Man’s Search for Intimacy

In 1946, existential psychiatrist, Viktor Frankl, published a book which drastically altered the course of psychotherapy; he titled it Man’s Search For Meaning, and, in it he presented a case for including the establishment of a meaning of life in one’s clinical work with patients. Frankl argued that having a sense of purpose was integral to well-being, stating that man needed meaning in order to be psychologically healthy, and in order to continue living. Several years later, Rollo May, another existential psychiatrist, published a book titled Man’s Search For Himself, in which he chronicled the daily life of the average man, surmising that his only period of joy arrived in the brief moment of conversation with his love, which was his one, and only, moment of pure intimacy.

What made, and continues to make, May’s book so relevant is his understanding of loneliness and man’s isolation from himself, but also from the world around him. In his survey, May bore witness to a double isolation, leading to an almost unbearable sense of vacuity, for which our culture conveniently provides a plethora of unhealthy remedies, from reality television to narcotics; we’ve, essentially, created ways to numb ourselves out in a multitude of forms. In a predominately unhappy life, missing are one’s meaning and their core sense of self, but so is intimacy; and hence, I think that there ought to be a third installation in this series that wasn’t meant to be a series, a book dealing with the worst epidemic in our lifetime: loneliness.

NPR recently conducted a series on loneliness, focusing on several forms of the extensive research that’s been done on the subject, which explored the affects of a sense of social isolation on individuals of nearly all age groups; the results were stunning.

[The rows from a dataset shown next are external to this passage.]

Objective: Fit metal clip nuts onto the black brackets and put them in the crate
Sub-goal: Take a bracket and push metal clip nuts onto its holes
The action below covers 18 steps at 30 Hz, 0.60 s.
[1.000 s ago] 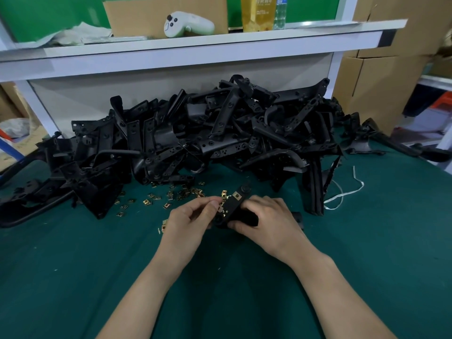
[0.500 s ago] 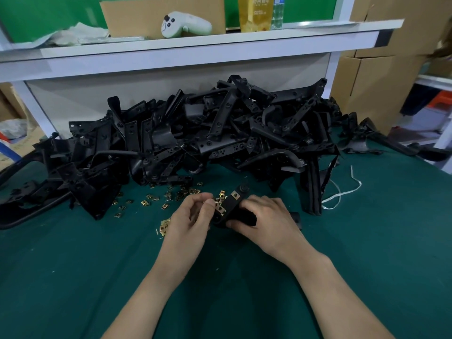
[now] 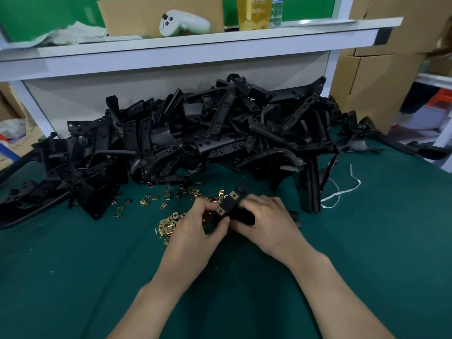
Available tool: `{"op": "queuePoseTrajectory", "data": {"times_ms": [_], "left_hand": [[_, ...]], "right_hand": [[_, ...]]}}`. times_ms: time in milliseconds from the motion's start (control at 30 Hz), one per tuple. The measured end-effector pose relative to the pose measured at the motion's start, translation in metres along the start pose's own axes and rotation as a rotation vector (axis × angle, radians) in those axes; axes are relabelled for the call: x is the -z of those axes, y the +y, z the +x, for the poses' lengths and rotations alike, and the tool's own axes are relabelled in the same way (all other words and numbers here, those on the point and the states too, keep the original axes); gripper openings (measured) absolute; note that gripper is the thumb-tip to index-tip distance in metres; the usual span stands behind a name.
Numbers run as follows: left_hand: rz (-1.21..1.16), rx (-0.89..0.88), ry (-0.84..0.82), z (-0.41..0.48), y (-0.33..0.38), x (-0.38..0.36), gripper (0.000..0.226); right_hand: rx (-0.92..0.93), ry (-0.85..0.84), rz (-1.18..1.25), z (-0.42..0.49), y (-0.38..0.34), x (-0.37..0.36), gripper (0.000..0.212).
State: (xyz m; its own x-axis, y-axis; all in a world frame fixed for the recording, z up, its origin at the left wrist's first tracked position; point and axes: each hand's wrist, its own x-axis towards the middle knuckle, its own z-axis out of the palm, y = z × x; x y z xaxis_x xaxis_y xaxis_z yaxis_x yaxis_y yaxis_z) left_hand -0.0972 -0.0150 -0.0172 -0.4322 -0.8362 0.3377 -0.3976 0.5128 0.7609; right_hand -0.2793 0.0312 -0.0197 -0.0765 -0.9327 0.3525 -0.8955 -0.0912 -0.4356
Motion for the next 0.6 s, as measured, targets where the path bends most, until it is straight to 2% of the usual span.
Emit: {"op": "queuePoseTrajectory", "data": {"times_ms": [167, 333, 433, 533, 600], "left_hand": [[-0.007, -0.043, 0.042, 0.0, -0.001, -0.001, 0.026], [-0.055, -0.093, 0.122, 0.0, 0.002, -0.002, 0.034], [-0.064, -0.146, 0.141, 0.001, 0.003, 0.0, 0.023], [-0.073, -0.173, 0.155, 0.003, 0.004, 0.004, 0.023], [-0.08, -0.179, 0.175, 0.004, 0.004, 0.006, 0.024]], "right_hand": [[-0.004, 0.003, 0.023, 0.0, -0.002, 0.002, 0.043], [-0.003, 0.067, 0.078, 0.001, -0.006, 0.005, 0.034], [-0.021, 0.089, 0.127, 0.001, -0.009, 0.007, 0.039], [-0.073, 0.122, 0.343, 0.001, -0.007, 0.008, 0.041], [-0.122, 0.14, 0.52, 0.0, -0.007, 0.013, 0.055]]}}
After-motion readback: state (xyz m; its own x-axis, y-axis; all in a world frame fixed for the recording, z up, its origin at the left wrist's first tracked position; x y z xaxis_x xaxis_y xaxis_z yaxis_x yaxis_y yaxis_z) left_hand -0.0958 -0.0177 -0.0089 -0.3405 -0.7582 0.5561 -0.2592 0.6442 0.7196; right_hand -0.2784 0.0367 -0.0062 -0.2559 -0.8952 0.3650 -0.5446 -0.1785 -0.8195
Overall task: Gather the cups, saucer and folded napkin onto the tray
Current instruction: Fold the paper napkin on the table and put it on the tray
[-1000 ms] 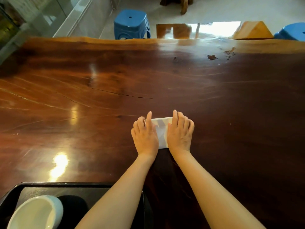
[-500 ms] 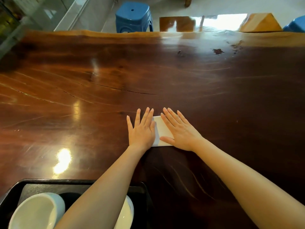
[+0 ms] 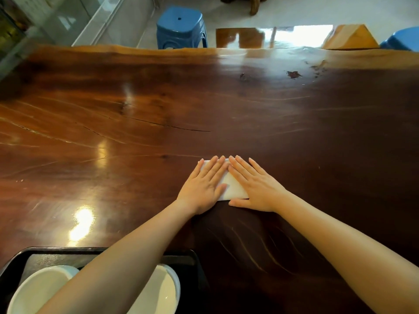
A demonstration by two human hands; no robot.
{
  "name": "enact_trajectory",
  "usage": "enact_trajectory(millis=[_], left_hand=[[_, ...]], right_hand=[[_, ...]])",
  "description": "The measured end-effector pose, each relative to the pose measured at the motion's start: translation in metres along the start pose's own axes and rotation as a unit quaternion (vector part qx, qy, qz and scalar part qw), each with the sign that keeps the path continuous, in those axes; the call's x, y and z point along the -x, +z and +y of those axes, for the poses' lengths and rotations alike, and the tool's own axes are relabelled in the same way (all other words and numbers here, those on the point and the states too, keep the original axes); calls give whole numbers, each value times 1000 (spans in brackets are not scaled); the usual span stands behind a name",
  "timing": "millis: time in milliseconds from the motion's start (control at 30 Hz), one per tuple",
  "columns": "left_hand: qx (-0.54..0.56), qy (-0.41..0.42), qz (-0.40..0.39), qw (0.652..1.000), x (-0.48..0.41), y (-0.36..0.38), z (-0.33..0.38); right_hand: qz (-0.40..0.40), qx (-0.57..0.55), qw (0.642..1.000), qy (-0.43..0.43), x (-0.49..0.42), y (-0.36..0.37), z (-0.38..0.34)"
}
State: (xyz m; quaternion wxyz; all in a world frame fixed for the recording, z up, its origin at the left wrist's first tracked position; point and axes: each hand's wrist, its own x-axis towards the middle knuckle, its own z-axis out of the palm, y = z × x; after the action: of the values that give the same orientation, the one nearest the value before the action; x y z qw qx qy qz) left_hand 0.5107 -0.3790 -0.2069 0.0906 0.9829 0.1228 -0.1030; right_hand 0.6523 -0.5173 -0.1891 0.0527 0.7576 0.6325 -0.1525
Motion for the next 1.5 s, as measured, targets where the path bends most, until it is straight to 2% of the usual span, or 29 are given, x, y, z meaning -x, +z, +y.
enact_trajectory(millis=[100, 167, 267, 367, 433, 467, 533, 600, 667, 800, 867, 900, 933, 1033, 1100, 1233, 1300, 1433, 1500], left_hand=[[24, -15, -9, 1000, -3, 0, -1], [42, -17, -30, 999, -7, -4, -1], [45, -9, -70, 997, -8, -13, -2], [4, 10, -110, 994, -5, -25, -1], [-28, 38, -85, 995, 0, -31, 2], [-3, 50, -48, 998, 4, -34, 4], [128, 39, 47, 990, 10, -40, 5], [280, -23, 109, 954, 15, -50, 8], [427, -85, 127, 891, 18, -61, 15], [673, -162, 120, 711, 30, -74, 44], [734, -208, 118, 636, 34, -69, 57], [750, -233, 114, 608, 36, -64, 63], [749, -259, 111, 600, 38, -58, 68], [665, -322, 110, 664, 41, -39, 84], [636, -342, 127, 680, 45, -33, 93], [648, -341, 122, 670, 46, -29, 99], [658, -339, 109, 663, 48, -26, 99], [703, -332, 93, 622, 52, -20, 99], [678, -331, 99, 649, 52, -21, 98]], right_hand=[[93, 64, 994, -9, 8, -5, -9], [169, 60, 982, -53, 16, 4, -18], [193, 18, 980, -49, 20, 10, -29], [200, -71, 977, 30, 17, 3, -29], [197, -181, 960, 88, 18, -9, -26], [188, -228, 950, 104, 21, -15, -24], [171, -332, 918, 132, 28, -27, -21], [194, -442, 859, 172, 35, -38, -19], [215, -520, 803, 196, 40, -46, -19], [231, -592, 714, 292, 43, -47, -34], [241, -595, 689, 336, 42, -43, -43], [251, -588, 686, 348, 42, -40, -46], [262, -576, 688, 355, 42, -38, -48], [291, -539, 703, 362, 45, -31, -53], [277, -527, 714, 368, 47, -25, -56], [178, -522, 726, 409, 57, -10, -58], [186, -554, 706, 399, 61, -6, -59], [223, -612, 663, 369, 66, 1, -62], [214, -622, 651, 379, 68, 2, -63]])
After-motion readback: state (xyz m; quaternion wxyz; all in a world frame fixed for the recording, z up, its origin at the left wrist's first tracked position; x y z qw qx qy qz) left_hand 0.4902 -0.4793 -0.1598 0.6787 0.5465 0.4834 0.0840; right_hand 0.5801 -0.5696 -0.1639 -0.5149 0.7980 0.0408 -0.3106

It was discovered that the people who felt most alone, and most isolated, were millennials and the individuals that comprise Generation Z; the study found that the younger you were, the more likely you were to feel lonely. For the purpose of clarity, the sense of isolation and social isolation are different concepts, as one can feel alone while being in a group with others; and conversely, one can be socially isolated without feeling lonely. Personally, I’ve experienced loneliness in company many times, and the scary part is how common my experience is, especially among those in my age group.

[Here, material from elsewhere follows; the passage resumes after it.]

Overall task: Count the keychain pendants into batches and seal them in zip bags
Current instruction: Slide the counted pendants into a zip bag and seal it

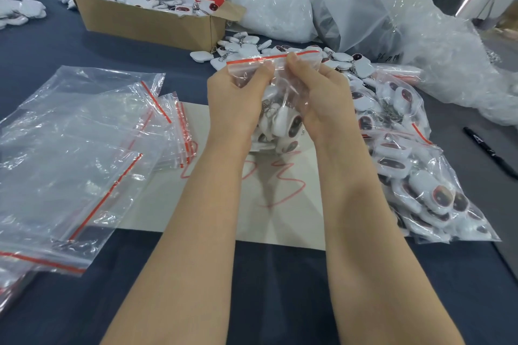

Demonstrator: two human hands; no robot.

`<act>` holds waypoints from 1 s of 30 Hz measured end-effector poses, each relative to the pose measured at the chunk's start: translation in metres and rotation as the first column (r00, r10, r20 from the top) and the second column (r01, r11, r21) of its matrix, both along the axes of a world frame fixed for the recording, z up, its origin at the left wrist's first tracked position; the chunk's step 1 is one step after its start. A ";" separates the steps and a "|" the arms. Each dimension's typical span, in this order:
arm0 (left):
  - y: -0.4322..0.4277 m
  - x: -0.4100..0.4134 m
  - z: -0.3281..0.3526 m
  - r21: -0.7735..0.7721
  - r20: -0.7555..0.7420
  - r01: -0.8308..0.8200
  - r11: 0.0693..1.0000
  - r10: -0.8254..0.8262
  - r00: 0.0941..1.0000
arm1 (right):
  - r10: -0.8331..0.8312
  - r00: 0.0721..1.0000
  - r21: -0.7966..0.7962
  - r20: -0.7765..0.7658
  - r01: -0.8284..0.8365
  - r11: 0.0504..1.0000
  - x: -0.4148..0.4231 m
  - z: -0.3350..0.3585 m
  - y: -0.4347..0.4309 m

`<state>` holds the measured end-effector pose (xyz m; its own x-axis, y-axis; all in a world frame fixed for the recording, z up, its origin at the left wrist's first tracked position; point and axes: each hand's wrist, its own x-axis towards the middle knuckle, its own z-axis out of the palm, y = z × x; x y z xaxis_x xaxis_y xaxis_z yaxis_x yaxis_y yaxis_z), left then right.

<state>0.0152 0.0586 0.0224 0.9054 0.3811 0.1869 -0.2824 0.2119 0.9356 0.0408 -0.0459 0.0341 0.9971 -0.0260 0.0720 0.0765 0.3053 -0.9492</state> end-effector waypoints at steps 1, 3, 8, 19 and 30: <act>0.000 0.001 -0.001 -0.013 -0.004 -0.002 1.000 0.002 1.000 | -0.007 1.000 0.034 -0.006 0.007 0.999 -0.001 0.001 0.000; -0.001 0.002 -0.003 -0.034 -0.018 -0.020 0.999 0.019 1.000 | -0.023 1.000 0.100 -0.011 0.024 0.995 0.000 0.000 0.001; 0.001 0.005 -0.008 -0.204 -0.044 -0.068 0.977 0.061 0.997 | -0.106 0.994 0.171 -0.011 0.106 0.980 0.004 -0.004 0.006; 0.015 0.008 -0.014 -0.118 -0.065 -0.002 0.993 -0.006 0.998 | 0.025 0.998 -0.140 -0.065 -0.034 0.990 0.012 -0.017 -0.024; 0.010 0.004 -0.024 0.104 -0.433 0.337 0.936 -0.263 0.862 | -0.154 0.964 -0.550 -0.217 0.009 0.835 0.006 -0.024 -0.010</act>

Recently, in my attempts to branch out and form new friend groups, I became involved with several organizations, some were social, while others were political and professional; and, the main common theme among them was shallowness. No matter where I went, it seemed, I was faced with discourse on people’s favorite travel destinations, or their favorite foods: intimacy, that quality so necessary for a sense of connection and, subsequent, emotional well-being, was missing. Regardless of which group I entered, and no matter which part of town I visited, it was all the same; no one ever said anything of any significance. So, there I was, feeling isolated and alone, while yearning for a feature of life that seemed to have disappeared with the sands of time, an apparent relic of years past that my generation was clearly not entitled to.

But, after reading through the literature, I feel comforted in knowing that I’m not alone; I feel connected by our disconnection, yet continue to hope for a radical change. We’ve managed to create a culture of hallowed out individuals seeking companionship through emptiness, while remaining in denial of our flawed logic and our sheer terror of true connection. To connect is to be open, and to be open is to be known; but, nothing in this world frightens us more than revelation. So, here we are, isolated and alone, if not in our bodies, then most certainly in our hearts. In his book, Rollo May profoundly remarked, “The “stuffed men” are bound to become more lonely no matter how much they “lean together”; for hollow people do not have a base from which to learn to love.” And that seems to be our collective destiny, at least until we overcome our collective fear of being known.

Americans Are A Lonely Lot, And Young People Bear The Heaviest Burden

11 Comments

  1. Wow, a really great post! It surprises me and doesn’t surprise me at the same time to read that millennials are suffering from loneliness.
    It surprises me in the sense that, I don’t recall being lonely at all. In my 20’s I was so busy with starting a family, I didn’t have time to think about anything.
    Yet if I stop to think about how my millennial children live their life, compared to how I did at their age, it makes perfect sense that they would suffer from loneliness and depression or at least be more at risk.

    Like

      1. Yes I did. And I agree, my adult children are very disconnected from family and community. I worry about them and I miss them.
        Maybe call your mom… Leon. 😉 she is probably missing you too!

        Liked by 1 person

  2. I’m never alone when I’m by myself. Around everything else, I never feel like me, constantly listening and never being Hurd. At least I listen to me. I can only imagine how people feel, when they don’t even listen or talk to themselves.

    Liked by 1 person

  3. To be open with others is to make oneself vulnerable which is why people are reticent about it. Social media has made it possible for everyone to share what they had for breakfast, where they go on holiday, their opinions on current events etc etc but it has also made it possible for everyone else to criticise all those things. The result is that people will share absolutely everything about their lives but nothing about themselves. It’s sad that a medium designed to increase social interaction has actually just increased personal isolation. Interesting read – thanks Leon

    Liked by 1 person

  4. Such a great post. Connection is a huge struggle for me. I’m one of the friendliest introverts that you’ll ever meet. Its hard finding balance between connection and the need to be alone to recharge.